There are many options to pursue payment of late fees. The non-legal options include a friendly reminder that they missed the payment, an official notice with late fees spelled out, or denying access to community services for that homeowner. HOAs have had success with these options.
However, if the homeowner still does not pay the money owed to the association, more drastic action has to be taken. The next step would be to file a lien against the property. After the lien is filed, the association can pursue a personal money judgment to collect the funds owed. Details on lawsuits in small claims court vary by state, but this gives you some pros, cons, and generally how the process works.
Using small claims court when your homeowner hasn’t paid only makes sense in certain situations. Understanding the process helps the pros and cons clearer. And reading the pros and cons can help you decide if this is the best option for your board.
Process of Suing in Small Claims Court
One element about using small claims court that is appealing is not having to use a lawyer. This is “the people’s court,” and both sides are represented by people who aren’t attorneys. Saving on attorney fees might be very important for your association.
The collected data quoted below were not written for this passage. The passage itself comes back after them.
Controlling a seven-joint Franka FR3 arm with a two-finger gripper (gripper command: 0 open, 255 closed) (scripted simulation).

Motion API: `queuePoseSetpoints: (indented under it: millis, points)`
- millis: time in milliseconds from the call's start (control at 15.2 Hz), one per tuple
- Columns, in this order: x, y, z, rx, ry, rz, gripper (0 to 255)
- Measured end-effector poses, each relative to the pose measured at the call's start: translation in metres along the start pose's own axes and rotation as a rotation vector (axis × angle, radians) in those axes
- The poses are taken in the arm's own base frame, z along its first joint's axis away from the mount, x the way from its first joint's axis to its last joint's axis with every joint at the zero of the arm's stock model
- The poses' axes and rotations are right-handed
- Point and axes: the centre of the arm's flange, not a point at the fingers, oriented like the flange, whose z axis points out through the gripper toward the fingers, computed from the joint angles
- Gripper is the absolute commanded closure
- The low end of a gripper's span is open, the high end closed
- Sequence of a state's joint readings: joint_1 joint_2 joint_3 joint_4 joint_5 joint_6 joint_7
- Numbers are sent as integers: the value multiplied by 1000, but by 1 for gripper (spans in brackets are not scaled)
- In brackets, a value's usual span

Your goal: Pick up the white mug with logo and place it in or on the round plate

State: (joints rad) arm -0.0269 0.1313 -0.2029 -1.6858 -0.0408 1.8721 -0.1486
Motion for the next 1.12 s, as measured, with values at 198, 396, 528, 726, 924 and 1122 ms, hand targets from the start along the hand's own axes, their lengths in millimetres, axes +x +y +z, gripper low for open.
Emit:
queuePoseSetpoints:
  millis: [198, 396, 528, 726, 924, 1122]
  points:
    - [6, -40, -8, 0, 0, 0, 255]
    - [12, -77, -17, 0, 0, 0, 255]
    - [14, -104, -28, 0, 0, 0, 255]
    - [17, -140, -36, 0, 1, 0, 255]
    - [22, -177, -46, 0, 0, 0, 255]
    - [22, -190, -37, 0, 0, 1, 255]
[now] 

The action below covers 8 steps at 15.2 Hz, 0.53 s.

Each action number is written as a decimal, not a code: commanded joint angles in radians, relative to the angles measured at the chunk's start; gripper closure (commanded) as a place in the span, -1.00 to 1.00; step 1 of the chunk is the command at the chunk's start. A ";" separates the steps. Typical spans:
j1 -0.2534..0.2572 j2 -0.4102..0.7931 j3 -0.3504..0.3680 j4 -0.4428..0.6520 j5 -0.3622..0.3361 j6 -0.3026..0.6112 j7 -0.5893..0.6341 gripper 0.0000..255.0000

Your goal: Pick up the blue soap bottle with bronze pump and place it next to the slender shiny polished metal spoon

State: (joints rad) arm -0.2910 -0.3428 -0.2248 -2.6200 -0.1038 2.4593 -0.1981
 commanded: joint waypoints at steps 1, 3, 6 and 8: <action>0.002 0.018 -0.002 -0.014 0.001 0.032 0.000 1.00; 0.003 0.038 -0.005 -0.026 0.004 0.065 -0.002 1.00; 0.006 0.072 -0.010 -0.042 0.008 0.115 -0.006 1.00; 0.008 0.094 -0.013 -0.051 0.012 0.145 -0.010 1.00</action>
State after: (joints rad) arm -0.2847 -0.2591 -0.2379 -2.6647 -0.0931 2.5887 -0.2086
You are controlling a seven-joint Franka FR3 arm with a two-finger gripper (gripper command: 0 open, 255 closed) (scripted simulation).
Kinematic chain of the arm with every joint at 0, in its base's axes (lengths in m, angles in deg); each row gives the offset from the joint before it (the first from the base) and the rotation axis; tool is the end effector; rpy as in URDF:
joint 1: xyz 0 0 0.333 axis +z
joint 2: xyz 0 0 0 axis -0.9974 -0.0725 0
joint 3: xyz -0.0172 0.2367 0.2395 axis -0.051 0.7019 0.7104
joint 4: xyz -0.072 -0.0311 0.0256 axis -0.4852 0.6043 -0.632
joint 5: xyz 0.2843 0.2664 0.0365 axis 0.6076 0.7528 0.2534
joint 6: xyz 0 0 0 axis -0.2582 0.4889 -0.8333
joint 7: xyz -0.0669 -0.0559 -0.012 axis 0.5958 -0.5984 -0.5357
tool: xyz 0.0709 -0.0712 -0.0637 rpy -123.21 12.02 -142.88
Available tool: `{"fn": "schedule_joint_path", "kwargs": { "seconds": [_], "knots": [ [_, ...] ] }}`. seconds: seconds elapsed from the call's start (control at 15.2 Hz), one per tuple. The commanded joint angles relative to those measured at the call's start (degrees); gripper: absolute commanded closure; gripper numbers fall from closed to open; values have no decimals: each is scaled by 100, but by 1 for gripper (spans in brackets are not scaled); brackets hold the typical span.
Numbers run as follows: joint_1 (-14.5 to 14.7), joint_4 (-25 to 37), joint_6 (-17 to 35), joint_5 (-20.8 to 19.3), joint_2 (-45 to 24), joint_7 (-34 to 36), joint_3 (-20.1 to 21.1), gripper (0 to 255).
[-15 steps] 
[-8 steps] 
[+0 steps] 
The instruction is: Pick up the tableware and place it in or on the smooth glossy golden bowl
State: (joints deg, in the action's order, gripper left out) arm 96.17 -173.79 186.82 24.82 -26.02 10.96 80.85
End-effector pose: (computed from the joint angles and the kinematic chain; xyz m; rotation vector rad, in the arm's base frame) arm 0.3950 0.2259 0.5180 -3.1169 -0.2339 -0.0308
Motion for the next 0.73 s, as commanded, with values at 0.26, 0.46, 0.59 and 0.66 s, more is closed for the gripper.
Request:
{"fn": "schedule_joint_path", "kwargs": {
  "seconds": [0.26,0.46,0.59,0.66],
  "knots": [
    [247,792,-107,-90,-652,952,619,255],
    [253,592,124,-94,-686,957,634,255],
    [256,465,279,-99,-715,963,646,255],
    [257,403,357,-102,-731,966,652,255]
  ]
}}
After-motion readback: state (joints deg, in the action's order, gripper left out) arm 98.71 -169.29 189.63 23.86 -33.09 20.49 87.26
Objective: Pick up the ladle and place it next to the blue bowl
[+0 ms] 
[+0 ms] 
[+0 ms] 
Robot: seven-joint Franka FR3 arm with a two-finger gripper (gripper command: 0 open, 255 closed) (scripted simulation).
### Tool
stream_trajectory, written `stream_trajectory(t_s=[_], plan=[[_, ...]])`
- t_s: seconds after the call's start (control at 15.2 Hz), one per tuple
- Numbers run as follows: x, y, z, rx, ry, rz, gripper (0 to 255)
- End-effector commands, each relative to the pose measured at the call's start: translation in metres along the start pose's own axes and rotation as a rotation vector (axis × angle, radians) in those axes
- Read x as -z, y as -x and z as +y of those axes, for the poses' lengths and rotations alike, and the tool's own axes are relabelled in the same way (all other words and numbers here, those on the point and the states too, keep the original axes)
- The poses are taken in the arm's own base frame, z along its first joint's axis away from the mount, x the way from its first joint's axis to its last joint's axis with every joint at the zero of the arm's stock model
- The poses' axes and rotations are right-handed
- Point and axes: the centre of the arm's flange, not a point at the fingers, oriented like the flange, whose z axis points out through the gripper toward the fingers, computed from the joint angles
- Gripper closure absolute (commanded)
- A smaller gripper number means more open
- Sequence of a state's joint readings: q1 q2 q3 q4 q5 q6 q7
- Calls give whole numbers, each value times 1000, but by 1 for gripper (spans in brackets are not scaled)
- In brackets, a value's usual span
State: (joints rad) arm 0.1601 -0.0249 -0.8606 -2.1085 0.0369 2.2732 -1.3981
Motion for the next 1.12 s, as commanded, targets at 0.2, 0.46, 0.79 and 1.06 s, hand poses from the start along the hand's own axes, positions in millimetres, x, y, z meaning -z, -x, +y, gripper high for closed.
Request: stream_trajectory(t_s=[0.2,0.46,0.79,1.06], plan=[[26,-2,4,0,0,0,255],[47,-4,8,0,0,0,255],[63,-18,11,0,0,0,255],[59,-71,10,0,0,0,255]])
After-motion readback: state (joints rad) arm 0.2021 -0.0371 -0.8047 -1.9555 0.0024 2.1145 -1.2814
In most places, starting the process is very easy. You fill out small claims forms, which can often be found and even filled out online. Most of the information is pretty straightforward, such as the name and address of the property owner. The complaint—what the dispute is about — usually asks why the owner owes the association money; when the payment was due; how the amount was calculated.
The HOA files the forms pays what is usually a small fee, and the court sets a date. Once the date is set, the association is required to serve the homeowner. The deadlines for that vary depending on that state.
The court may offer some mediation options. If instead, your case goes before a judge, only the association management or board member may represent the association. The judge hears the case and will either take time to deliberate or give their judgment right then.
If the association wins, there are still some steps to receive the payment. Now that they have a judgment lien, they can force a sale of the property, levy the homeowner’s bank accounts, or garnish their wages. The homeowner can appeal this decision, in which case it moves up to Superior Court. At this point, the association needs a lawyer to represent them.
If the judge rules against the association, they are usually not allowed to appeal. There might be other options for them, but an attorney needs to guide them and help to execute whatever route.
Pros of Pursuing Payment Through Small Claims Court
The top benefit which has been given by HOAs for using small claims court is time and money. Mainly when the amount owed is not too large, going to small claims court might make the most sense. The only costs are the filing fees. If the judge rules in favor of the association, those fees are likely to be given to the homeowners.
The time it takes for the case to go before a judge is much shorter than other possible options. Hence, the association saves money by not paying attorney fees. And the payment of the debt happens in a shorter amount of time.
Cons of Small Claims Court
There are some drawbacks to pursuing payment through small claims court. Usually, the process benefits the homeowner more than the association. Some states mandate that only the homeowner can appeal the decision. There also is a limit on the amount of money the association can win. In most states, the cap is $5,000, which includes fees. You can’t get around this cap by filing multiple suits; there is a limit of two $2,500 lawsuits a year. On top of that, if the homeowner sues the association in small claims court, they can win up to $10,000.
Not being able to use an attorney in court could also be a challenge. (Though attorneys can help you with the initial paperwork, and prep for court). If the case winds up going to Superior Court, the association has to hire an attorney. So if your decision is based on cost, keep that in mind. You may save on attorney fees when you represent yourself in court. However, if you lose and go to Superior Court, you might wind up paying an attorney even more. And if you win in Superior Court, you might not be able to get those attorney fees back.